Time's dramatic story, from earliest history to the present day, will be presented for millions to see at the New York World's Fair in 1939.
The Elgin National Watch Company will make the presentation, through the medium of an elaborate exhibit housed in a modernistic structure of novel design. Success of the Elgin Watch displays at Chicago's A Century of Progress Exposition, and at the Dallas, Texas Centennial Fair prompted the decision to present an even finer exhibit at the New York exposition opening April 30, next year.
The Elgin exhibit in New York will be educational in character and will illustrate by means of working models and photomurals various types of timepieces beginning with those used in prehistoric times, such as the burning rope, continuing down through the ages to antique and modern watches and ending with a glimpse of the timepiece of tomorrow.
Many other interesting exhibits will be shown, among them a large scale model of the watch in actual operation and a miscroscopic display of various small parts which make up the modern watch.

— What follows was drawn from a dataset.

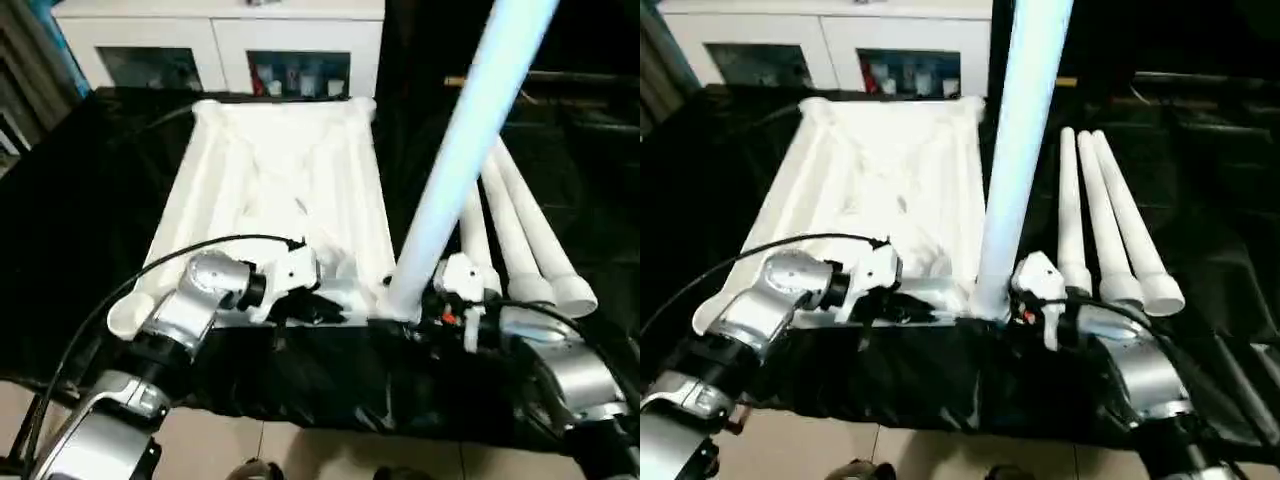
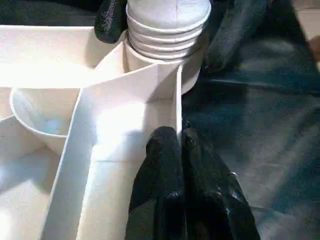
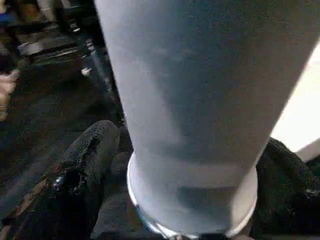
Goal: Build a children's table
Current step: Rotate leg to tighten
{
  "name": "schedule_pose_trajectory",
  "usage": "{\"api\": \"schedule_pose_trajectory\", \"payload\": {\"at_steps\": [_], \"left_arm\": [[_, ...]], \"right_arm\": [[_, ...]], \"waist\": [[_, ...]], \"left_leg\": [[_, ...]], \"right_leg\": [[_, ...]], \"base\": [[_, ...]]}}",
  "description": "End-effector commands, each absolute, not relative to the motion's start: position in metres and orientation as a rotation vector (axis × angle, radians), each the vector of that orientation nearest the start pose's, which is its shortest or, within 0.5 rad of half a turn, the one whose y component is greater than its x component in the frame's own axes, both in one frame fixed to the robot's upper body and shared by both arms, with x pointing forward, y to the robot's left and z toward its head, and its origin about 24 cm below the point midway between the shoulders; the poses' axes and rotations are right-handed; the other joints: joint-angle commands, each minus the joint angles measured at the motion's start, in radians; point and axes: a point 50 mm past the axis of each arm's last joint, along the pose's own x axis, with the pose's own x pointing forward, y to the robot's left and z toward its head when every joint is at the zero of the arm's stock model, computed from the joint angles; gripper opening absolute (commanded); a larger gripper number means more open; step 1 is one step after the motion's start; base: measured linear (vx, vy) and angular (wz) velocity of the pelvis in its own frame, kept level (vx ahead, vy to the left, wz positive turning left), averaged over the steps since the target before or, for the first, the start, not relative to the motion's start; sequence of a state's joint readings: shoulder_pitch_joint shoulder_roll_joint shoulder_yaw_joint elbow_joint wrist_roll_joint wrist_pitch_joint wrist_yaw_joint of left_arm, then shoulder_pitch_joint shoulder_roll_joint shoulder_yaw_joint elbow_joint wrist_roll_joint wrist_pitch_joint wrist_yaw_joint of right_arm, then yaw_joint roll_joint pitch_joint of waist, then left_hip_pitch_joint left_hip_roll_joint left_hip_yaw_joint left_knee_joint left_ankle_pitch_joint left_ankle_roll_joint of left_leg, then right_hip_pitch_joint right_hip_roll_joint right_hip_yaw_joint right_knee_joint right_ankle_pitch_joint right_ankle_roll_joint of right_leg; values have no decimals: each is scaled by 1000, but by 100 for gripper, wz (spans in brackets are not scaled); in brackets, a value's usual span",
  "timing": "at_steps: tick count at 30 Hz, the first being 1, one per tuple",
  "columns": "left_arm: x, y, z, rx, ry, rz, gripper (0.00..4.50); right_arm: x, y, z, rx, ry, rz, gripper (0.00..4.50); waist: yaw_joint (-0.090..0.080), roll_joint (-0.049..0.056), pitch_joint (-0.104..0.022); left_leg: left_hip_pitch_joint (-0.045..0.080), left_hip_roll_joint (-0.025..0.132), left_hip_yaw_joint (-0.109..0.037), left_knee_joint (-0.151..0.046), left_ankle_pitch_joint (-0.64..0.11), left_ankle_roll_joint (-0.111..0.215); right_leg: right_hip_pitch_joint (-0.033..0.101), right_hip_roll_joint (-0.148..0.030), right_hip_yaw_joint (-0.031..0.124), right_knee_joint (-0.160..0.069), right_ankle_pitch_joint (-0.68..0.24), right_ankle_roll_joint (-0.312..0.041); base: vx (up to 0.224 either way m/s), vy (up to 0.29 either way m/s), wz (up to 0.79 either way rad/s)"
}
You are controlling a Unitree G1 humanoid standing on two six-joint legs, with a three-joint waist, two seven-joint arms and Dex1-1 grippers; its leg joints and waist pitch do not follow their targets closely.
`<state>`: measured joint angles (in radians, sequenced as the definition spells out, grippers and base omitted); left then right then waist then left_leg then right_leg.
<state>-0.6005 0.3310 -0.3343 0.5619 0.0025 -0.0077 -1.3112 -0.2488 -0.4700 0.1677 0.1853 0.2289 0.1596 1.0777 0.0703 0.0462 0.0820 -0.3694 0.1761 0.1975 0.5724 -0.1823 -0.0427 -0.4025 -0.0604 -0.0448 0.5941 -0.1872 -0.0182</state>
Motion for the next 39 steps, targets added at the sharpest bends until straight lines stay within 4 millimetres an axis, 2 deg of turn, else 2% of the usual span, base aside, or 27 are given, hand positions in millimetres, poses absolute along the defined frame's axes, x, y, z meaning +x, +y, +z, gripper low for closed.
{"api": "schedule_pose_trajectory", "payload": {"at_steps": [1, 7, 8, 11, 13, 20, 25, 28, 29, 30, 31, 32, 33, 34, 35, 37, 39], "left_arm": [[303, 100, 60, 463, 324, -1603, 0], [300, 105, 58, 490, 347, -1654, 0], [300, 105, 58, 491, 350, -1660, 0], [299, 107, 58, 496, 356, -1677, 0], [299, 108, 58, 496, 357, -1678, 0], [299, 111, 58, 507, 365, -1680, 0], [300, 110, 57, 508, 368, -1669, 0], [307, 105, 56, 474, 366, -1574, 0], [313, 100, 57, 436, 354, -1496, 0], [317, 96, 58, 416, 345, -1457, 0], [317, 96, 58, 415, 344, -1454, 0], [320, 91, 58, 400, 341, -1413, 0], [322, 87, 57, 398, 341, -1381, 0], [322, 87, 57, 398, 341, -1381, 0], [325, 82, 56, 391, 342, -1334, 0], [329, 77, 56, 375, 344, -1283, 0], [331, 71, 55, 362, 340, -1228, 0]], "right_arm": [[260, -157, 47, -185, 326, 1265, 389], [259, -159, 47, -219, 362, 1311, 389], [259, -159, 47, -218, 364, 1315, 364], [258, -158, 48, -198, 369, 1337, 351], [258, -158, 48, -198, 371, 1340, 326], [254, -155, 45, -186, 385, 1360, 284], [254, -153, 43, -162, 389, 1344, 274], [262, -151, 40, -151, 364, 1219, 273], [271, -148, 35, -156, 345, 1096, 272], [276, -147, 33, -160, 337, 1029, 272], [276, -147, 33, -160, 337, 1023, 272], [283, -143, 28, -128, 339, 928, 272], [286, -138, 26, -112, 336, 874, 272], [286, -138, 26, -112, 336, 874, 272], [291, -130, 22, -87, 333, 800, 272], [295, -122, 18, -45, 334, 730, 272], [299, -112, 16, 1, 335, 671, 272]], "waist": [[2, -7, -65], [8, -7, -64], [9, -9, -64], [12, -8, -65], [14, -7, -66], [16, -6, -66], [15, -6, -66], [15, -5, -64], [13, -6, -62], [7, -5, -56], [2, -9, -55], [-4, -9, -53], [-8, -11, -53], [-15, -8, -53], [-22, -9, -54], [-30, -6, -54], [-32, -7, -55]], "left_leg": [[10, 60, -24, -53, -155, 108], [10, 60, -24, -53, -161, 104], [10, 60, -25, -53, -159, 102], [10, 60, -25, -52, -149, 105], [11, 60, -24, -52, -149, 104], [10, 60, -25, -52, -144, 103], [10, 59, -25, -51, -145, 102], [11, 59, -25, -53, -161, 90], [11, 58, -25, -55, -170, 84], [14, 55, -24, -58, -206, 64], [17, 52, -30, -61, -244, 37], [13, 51, -33, -66, -250, 26], [12, 52, -34, -67, -258, 25], [17, 53, -35, -67, -269, 19], [13, 52, -36, -67, -274, 18], [16, 50, -34, -67, -280, 17], [16, 49, -33, -65, -278, 24]], "right_leg": [[55, -81, 45, -63, -101, -270], [53, -84, 44, -67, -143, -260], [52, -83, 44, -67, -142, -259], [52, -82, 44, -64, -121, -262], [52, -83, 44, -64, -120, -263], [53, -83, 43, -63, -112, -262], [53, -83, 43, -63, -114, -262], [52, -84, 43, -67, -147, -257], [50, -83, 43, -69, -164, -254], [44, -83, 43, -78, -234, -246], [47, -87, 41, -84, -328, -224], [50, -87, 41, -87, -370, -202], [49, -88, 41, -90, -384, -194], [43, -87, 43, -91, -386, -191], [45, -85, 43, -90, -374, -191], [39, -84, 45, -92, -359, -199], [41, -85, 47, -92, -350, -200]], "base": [[0, 0, 0], [0, 0, 0], [0, 0, 0], [0, 0, 0], [0, 0, 0], [0, 0, 0], [0, 0, 0], [0, 0, 0], [0, 0, 0], [0, 0, 0], [0, 0, 0], [0, 0, 0], [0, 0, 0], [0, 0, 0], [0, 0, 0], [0, 0, 0], [0, 0, 0]]}}
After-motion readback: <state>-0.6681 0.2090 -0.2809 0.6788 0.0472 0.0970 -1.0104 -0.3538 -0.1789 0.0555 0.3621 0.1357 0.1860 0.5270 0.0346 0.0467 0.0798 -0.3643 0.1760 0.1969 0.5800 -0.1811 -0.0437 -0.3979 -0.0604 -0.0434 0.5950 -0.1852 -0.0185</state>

The exhibition will be housed in a semi-circular exhibition hall which will surround a central circular building.
This building will contain an actual astronomical observatory and will show how correct time is determined from the stars. While time is a subject which vitally concerns everyone, very few people know how correct time is determined and that it is determined from star observations and not from the sun.

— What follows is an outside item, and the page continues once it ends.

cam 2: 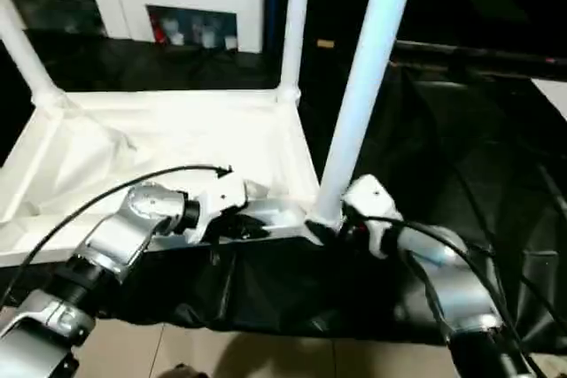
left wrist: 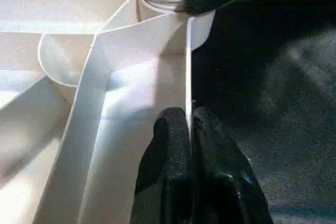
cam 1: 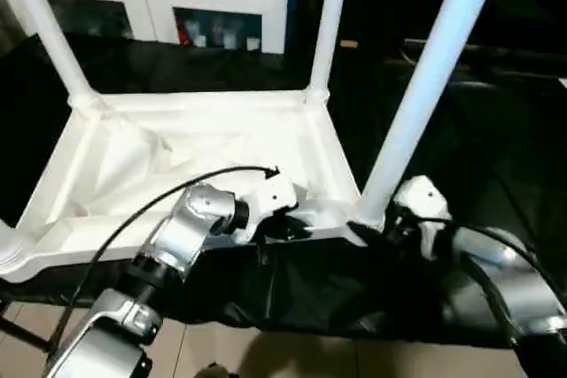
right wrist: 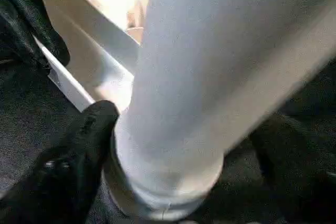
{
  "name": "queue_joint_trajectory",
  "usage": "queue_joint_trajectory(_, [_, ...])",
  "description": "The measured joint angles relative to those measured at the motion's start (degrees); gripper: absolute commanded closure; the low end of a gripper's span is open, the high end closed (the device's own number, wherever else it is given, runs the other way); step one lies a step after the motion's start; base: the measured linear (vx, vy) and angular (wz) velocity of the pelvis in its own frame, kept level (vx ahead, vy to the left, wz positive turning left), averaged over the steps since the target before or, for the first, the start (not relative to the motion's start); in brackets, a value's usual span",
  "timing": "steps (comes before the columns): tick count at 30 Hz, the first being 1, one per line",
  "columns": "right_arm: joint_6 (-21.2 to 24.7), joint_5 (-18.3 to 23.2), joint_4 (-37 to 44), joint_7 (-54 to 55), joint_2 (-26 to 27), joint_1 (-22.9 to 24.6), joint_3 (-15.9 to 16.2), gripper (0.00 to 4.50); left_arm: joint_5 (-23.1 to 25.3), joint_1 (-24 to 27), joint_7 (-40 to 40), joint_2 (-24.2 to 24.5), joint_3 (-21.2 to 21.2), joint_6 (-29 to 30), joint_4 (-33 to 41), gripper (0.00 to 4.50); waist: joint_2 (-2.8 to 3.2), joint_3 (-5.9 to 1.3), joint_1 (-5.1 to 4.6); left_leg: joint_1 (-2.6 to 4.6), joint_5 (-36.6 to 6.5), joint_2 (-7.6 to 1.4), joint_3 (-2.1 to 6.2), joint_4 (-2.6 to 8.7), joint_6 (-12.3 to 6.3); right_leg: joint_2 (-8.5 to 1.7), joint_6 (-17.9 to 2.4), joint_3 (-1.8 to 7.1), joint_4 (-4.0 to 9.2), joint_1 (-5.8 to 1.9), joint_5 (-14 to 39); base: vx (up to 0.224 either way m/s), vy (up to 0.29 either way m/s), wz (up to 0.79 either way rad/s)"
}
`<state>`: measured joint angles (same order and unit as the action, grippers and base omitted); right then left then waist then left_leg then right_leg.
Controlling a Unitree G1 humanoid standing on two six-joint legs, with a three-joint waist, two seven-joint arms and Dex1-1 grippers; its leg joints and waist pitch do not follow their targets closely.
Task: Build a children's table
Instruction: Rotate leg to tighten
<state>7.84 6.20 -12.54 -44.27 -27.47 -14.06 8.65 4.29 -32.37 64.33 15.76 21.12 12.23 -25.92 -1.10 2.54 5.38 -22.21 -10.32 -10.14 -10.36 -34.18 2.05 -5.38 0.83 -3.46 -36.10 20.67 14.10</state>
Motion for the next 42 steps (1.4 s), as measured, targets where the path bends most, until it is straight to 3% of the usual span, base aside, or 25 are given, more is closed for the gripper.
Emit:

On clear nights the dome of the observatory will be opened and actual star observations will be made. During the day and on cloudy nights the demonstrations will be made using an artificial star which will have the appearance and the apparent motion of a real star. The observatory will contain two astronomical clocks, which are among the most accurate in the world. These clocks will be mounted on concrete piers to eliminate vibration and will be hermetically sealed in glass jars to eliminate atmospheric pressure changes. They will be electrically wound every 36 seconds and have a mean variation of daily rate of about eight one-thousandths of a second (0.008 second) per day. The observatory will also contain all necessary auxiliary apparatus which is commonly used in time determination.

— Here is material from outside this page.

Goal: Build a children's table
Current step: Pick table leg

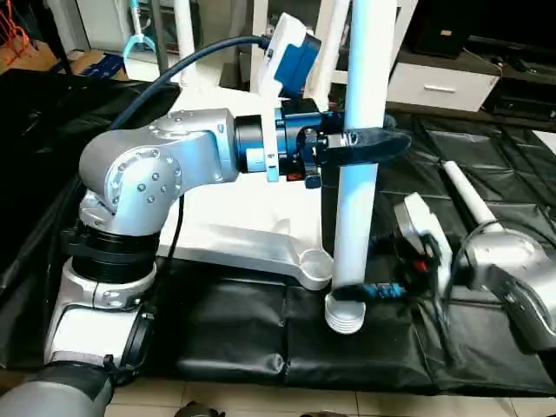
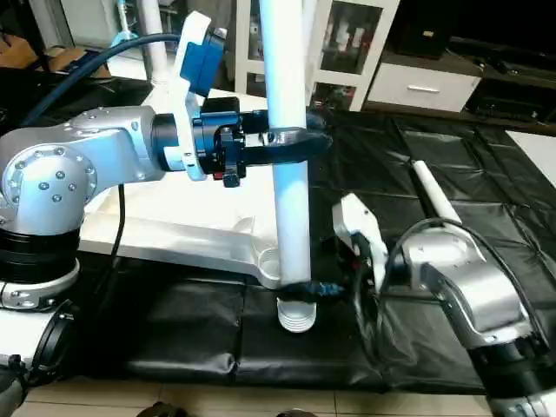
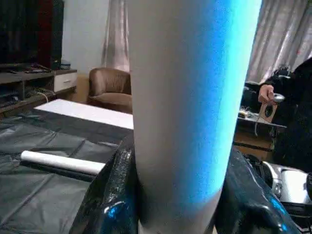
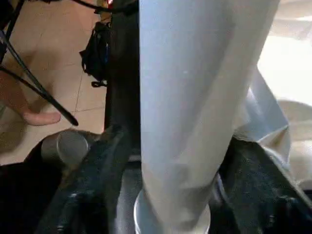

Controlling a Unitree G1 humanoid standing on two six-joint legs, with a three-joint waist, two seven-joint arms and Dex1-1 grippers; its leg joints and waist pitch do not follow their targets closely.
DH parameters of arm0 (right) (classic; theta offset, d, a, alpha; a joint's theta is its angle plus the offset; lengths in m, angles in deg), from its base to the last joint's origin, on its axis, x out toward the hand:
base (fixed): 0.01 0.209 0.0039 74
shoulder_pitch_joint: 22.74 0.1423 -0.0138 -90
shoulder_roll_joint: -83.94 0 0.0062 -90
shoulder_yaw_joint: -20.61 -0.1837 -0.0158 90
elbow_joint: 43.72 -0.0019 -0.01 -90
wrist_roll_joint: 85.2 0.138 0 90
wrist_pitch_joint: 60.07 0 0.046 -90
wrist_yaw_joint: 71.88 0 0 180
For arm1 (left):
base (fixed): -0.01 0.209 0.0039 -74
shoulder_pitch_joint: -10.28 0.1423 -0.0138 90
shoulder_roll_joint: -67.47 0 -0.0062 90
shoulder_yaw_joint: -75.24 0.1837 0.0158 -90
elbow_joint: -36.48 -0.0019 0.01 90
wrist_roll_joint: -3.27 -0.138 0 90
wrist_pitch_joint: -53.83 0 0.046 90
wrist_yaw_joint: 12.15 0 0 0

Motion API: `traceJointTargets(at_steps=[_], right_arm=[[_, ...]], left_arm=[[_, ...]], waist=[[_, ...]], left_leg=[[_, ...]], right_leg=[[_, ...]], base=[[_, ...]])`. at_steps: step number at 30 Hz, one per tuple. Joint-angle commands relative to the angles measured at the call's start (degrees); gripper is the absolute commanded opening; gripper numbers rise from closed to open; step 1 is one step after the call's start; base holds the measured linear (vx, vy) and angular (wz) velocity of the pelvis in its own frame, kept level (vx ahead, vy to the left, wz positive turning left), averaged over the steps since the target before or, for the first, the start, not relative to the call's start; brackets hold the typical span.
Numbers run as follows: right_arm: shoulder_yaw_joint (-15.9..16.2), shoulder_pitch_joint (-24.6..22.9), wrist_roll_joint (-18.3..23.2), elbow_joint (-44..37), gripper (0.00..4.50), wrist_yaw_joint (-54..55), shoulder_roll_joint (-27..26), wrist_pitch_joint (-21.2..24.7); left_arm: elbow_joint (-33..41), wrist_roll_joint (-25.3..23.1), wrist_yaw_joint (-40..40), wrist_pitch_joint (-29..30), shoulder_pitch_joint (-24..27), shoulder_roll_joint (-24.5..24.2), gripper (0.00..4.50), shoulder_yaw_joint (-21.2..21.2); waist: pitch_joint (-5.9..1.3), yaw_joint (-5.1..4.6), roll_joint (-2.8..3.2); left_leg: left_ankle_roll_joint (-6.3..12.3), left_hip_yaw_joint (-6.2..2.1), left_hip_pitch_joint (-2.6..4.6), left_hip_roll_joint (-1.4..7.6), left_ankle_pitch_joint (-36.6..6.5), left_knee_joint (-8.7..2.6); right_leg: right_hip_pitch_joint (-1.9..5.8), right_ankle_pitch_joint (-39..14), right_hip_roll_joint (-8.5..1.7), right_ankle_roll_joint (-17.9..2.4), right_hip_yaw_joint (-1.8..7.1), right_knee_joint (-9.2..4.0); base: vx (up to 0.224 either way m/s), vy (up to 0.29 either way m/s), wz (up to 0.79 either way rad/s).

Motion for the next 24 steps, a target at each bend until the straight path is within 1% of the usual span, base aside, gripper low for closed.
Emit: traceJointTargets(at_steps=[1,5,10,18,19,20,22,24], right_arm=[[0.78,-0.27,-1.02,-0.81,2.83,-1.13,1.16,-1.1],[0.62,-0.32,-1.28,-0.5,2.83,-0.51,0.49,-1.57],[0.71,-0.19,-1.16,-0.42,2.83,-0.42,0.04,-2.04],[0.63,-0.44,-1.66,-0.45,2.83,-0.29,-0.68,-3.18],[0.61,-0.46,-1.66,-0.45,2.83,-0.26,-0.73,-3.23],[0.72,-0.41,-1.67,-0.36,2.83,-0.29,-0.82,-3.2],[0.8,-0.41,-1.6,-0.32,2.83,-0.38,-0.79,-2.98],[0.68,-0.52,-1.01,-0.38,2.54,-0.57,-0.73,-2.06]], left_arm=[[0.95,0.4,-0.52,0.24,-1.35,0.12,1.61,0.35],[1.04,0.66,-0.7,0.38,-1.47,0.12,1.61,0.35],[1.19,1.04,-0.58,0.68,-1.54,0.54,1.61,0.38],[1.09,1.48,-0.33,0.93,-1.75,1.24,1.61,0.39],[1.07,1.51,-0.31,0.96,-1.78,1.3,1.61,0.36],[0.97,1.54,-0.43,0.92,-1.75,1.29,1.61,0.33],[0.94,1.5,-0.51,0.88,-1.75,1.26,1.61,0.36],[0.95,1.48,-0.57,0.96,-1.76,1.29,1.61,0.3]], waist=[[-4.27,-0.11,-0.11],[-4.24,-0.16,0.02],[-4.28,-0.15,0.08],[-4.34,-0.11,0.0],[-4.32,-0.11,0.03],[-4.3,-0.08,0.33],[-4.32,-0.16,0.18],[-4.31,-0.15,0.19]], left_leg=[[-0.19,-0.85,1.24,1.57,-10.82,-3.99],[-0.34,-0.9,1.36,1.62,-11.45,-4.03],[-0.19,-0.9,1.37,1.64,-11.3,-4.03],[0.13,-0.85,1.34,1.62,-10.64,-3.97],[0.14,-0.86,1.31,1.62,-10.69,-3.98],[0.02,-0.92,1.34,1.63,-10.97,-4.02],[-0.02,-0.92,1.34,1.62,-11.24,-4.06],[-0.06,-0.91,1.39,1.63,-11.32,-4.05]], right_leg=[[2.52,-17.53,-3.07,-10.26,1.28,-4.09],[2.4,-18.41,-3.07,-10.1,1.24,-4.18],[2.44,-17.35,-3.03,-10.54,1.24,-4.08],[2.51,-16.3,-3.03,-10.86,1.26,-3.96],[2.53,-16.4,-3.05,-10.93,1.26,-3.99],[2.52,-16.62,-3.07,-10.96,1.24,-3.98],[2.53,-16.57,-2.99,-10.94,1.21,-4.0],[2.52,-16.52,-3.0,-10.99,1.22,-4.02]], base=[[0.0,0.0,0.0],[0.0,0.0,0.0],[0.0,0.0,0.0],[0.0,0.0,0.0],[0.0,0.0,0.0],[0.0,0.0,0.0],[0.0,0.0,0.0],[0.0,0.0,0.0]])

The walls of the observatory and the inner wall of the exhibition hall will be of glass and between these two sections will be a circular cascade of water.
At the end of the cascade will be a water clock, illustrating one of the most ancient timepieces. Here will stand a statue of a slave holding a large club in his hands and watching a bowl which rests upon the water. In this bowl is a small hole through which the water slowly enters. The bowl sinks slowly into the water and at the instant it disappears, the slave strikes a gong with his club, thus signalizing the beginning of another hour.
In passing from the exhibition hall to the observatory, the visitor will walk over a glass bridge underneath which is a model of the Elgin National watch factory, thus obtaining the illusion of a view from an airplane.
The building is so designed that it emphasizes the meridian, or north and south line, in a striking manner. The meridian itself will be marked by a pier apart from the building with an arrow pointing to the true north.